Lines from the top of the listing down to the one with "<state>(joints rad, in", inclusive, are to be copied exactly.
################
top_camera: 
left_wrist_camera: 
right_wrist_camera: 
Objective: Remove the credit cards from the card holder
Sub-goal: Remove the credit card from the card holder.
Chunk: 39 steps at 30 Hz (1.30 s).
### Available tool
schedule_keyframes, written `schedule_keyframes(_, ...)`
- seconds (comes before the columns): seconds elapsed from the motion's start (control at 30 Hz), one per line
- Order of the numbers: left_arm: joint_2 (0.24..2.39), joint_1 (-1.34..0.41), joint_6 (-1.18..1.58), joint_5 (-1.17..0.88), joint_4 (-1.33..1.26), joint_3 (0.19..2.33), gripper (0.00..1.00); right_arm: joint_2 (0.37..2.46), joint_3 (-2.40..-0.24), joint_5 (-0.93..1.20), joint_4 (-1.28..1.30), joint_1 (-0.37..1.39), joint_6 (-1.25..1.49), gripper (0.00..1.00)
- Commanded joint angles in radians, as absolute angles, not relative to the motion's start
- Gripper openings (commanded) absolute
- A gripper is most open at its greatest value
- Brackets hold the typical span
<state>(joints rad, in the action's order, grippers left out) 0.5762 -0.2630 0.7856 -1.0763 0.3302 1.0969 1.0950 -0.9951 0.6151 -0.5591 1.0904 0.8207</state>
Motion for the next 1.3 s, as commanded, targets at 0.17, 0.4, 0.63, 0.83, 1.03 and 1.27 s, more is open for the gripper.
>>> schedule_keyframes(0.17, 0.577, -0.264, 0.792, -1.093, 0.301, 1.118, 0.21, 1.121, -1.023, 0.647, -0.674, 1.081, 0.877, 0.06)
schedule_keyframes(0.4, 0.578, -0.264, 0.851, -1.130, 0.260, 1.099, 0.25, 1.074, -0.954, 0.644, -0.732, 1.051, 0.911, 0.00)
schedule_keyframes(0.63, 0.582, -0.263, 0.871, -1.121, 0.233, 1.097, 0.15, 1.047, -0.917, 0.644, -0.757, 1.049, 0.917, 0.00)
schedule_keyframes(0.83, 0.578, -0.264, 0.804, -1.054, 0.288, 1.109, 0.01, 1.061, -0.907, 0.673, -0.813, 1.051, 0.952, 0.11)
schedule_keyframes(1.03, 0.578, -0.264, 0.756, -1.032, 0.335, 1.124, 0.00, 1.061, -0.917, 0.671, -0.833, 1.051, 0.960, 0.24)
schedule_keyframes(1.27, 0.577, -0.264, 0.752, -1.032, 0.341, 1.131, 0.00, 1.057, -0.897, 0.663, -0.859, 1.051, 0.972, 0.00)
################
◆ Solution
top_camera: 
left_wrist_camera: 
right_wrist_camera: 
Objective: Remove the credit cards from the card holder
Sub-goal: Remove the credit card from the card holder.
Chunk: 39 steps at 30 Hz (1.30 s).
### Available tool
schedule_keyframes, written `schedule_keyframes(_, ...)`
- seconds (comes before the columns): seconds elapsed from the motion's start (control at 30 Hz), one per line
- Order of the numbers: left_arm: joint_2 (0.24..2.39), joint_1 (-1.34..0.41), joint_6 (-1.18..1.58), joint_5 (-1.17..0.88), joint_4 (-1.33..1.26), joint_3 (0.19..2.33), gripper (0.00..1.00); right_arm: joint_2 (0.37..2.46), joint_3 (-2.40..-0.24), joint_5 (-0.93..1.20), joint_4 (-1.28..1.30), joint_1 (-0.37..1.39), joint_6 (-1.25..1.49), gripper (0.00..1.00)
- Commanded joint angles in radians, as absolute angles, not relative to the motion's start
- Gripper openings (commanded) absolute
- A gripper is most open at its greatest value
- Brackets hold the typical span
<state>(joints rad, in the action's order, grippers left out) 0.5762 -0.2630 0.7856 -1.0763 0.3302 1.0969 1.0950 -0.9951 0.6151 -0.5591 1.0904 0.8207</state>

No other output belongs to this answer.